# Try it
Your task is to write out the full listing once more, exactly.

# Exercise data
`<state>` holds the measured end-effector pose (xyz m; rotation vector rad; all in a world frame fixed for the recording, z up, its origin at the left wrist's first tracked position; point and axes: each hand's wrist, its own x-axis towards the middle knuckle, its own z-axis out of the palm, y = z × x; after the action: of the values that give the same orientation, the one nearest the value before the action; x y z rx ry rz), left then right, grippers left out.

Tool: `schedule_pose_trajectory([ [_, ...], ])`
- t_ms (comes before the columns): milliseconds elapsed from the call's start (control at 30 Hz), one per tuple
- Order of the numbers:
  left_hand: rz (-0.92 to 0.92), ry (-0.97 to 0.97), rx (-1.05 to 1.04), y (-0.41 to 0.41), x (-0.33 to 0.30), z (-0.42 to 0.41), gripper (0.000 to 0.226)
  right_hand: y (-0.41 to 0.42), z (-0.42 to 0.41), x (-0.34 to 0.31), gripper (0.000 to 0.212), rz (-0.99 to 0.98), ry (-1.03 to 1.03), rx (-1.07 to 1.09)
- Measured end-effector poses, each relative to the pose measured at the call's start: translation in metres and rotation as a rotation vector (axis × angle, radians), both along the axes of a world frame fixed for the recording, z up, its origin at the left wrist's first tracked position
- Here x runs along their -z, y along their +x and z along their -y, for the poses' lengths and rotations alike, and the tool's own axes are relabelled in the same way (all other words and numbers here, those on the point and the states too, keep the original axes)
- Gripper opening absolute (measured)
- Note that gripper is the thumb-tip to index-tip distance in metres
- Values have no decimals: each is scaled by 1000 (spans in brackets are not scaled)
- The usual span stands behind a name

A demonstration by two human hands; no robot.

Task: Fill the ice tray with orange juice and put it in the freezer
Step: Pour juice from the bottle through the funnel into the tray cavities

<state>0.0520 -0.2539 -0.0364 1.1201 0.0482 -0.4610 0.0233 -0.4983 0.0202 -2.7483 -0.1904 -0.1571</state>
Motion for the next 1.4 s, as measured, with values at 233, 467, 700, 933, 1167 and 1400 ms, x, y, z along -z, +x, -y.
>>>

# Exercise answer
`<state>` holds the measured end-effector pose (xyz m; rotation vector rad; all in a world frame fixed for the recording, z up, its origin at the left wrist's first tracked position; point and axes: each hand's wrist, its own x-axis towards the middle knuckle, its own z-axis out of the palm, y = z × x; after the action: of the values that give the same orientation, the one nearest the value before the action; x y z rx ry rz), left then right, grippers left out.

Tool: `schedule_pose_trajectory([ [_, ...], ])`
- t_ms (comes before the columns): milliseconds elapsed from the call's start (control at 30 Hz), one per tuple
- Order of the numbers:
  left_hand: rz (-0.92 to 0.92), ry (-0.97 to 0.97), rx (-1.05 to 1.04), y (-0.41 to 0.41), x (-0.33 to 0.30), z (-0.42 to 0.41), gripper (0.000 to 0.226)
  right_hand: y (-0.41 to 0.42), z (-0.42 to 0.41), x (-0.34 to 0.31), gripper (0.000 to 0.212), rz (-0.99 to 0.98), ry (-1.03 to 1.03), rx (-1.07 to 1.09)
- Measured end-effector poses, each relative to the pose measured at the call's start: translation in metres and rotation as a rotation vector (axis × angle, radians), both along the axes of a world frame fixed for the recording, z up, its origin at the left wrist's first tracked position
- Here x runs along their -z, y along their +x and z along their -y, for the poses' lengths and rotations alike, and the tool's own axes are relabelled in the same way (all other words and numbers here, those on the point and the states too, keep the original axes)
- Gripper opening absolute (measured)
- Note that gripper is the thumb-tip to index-tip distance in metres
- Values have no decimals: each is scaled by 1000 (spans in brackets are not scaled)
- The usual span stands behind a name

A demonstration by two human hands; no robot.

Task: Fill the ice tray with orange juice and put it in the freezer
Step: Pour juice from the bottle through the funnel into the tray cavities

<state>0.0520 -0.2539 -0.0364 1.1201 0.0482 -0.4610 0.0233 -0.4983 0.0202 -2.7483 -0.1904 -0.1571</state>
Motion for the next 1.4 s, as measured, with values at 233, 467, 700, 933, 1167 and 1400 ms, x, y, z along -z, +x, -y.
>>>

Nothing else is required to finish the exercise.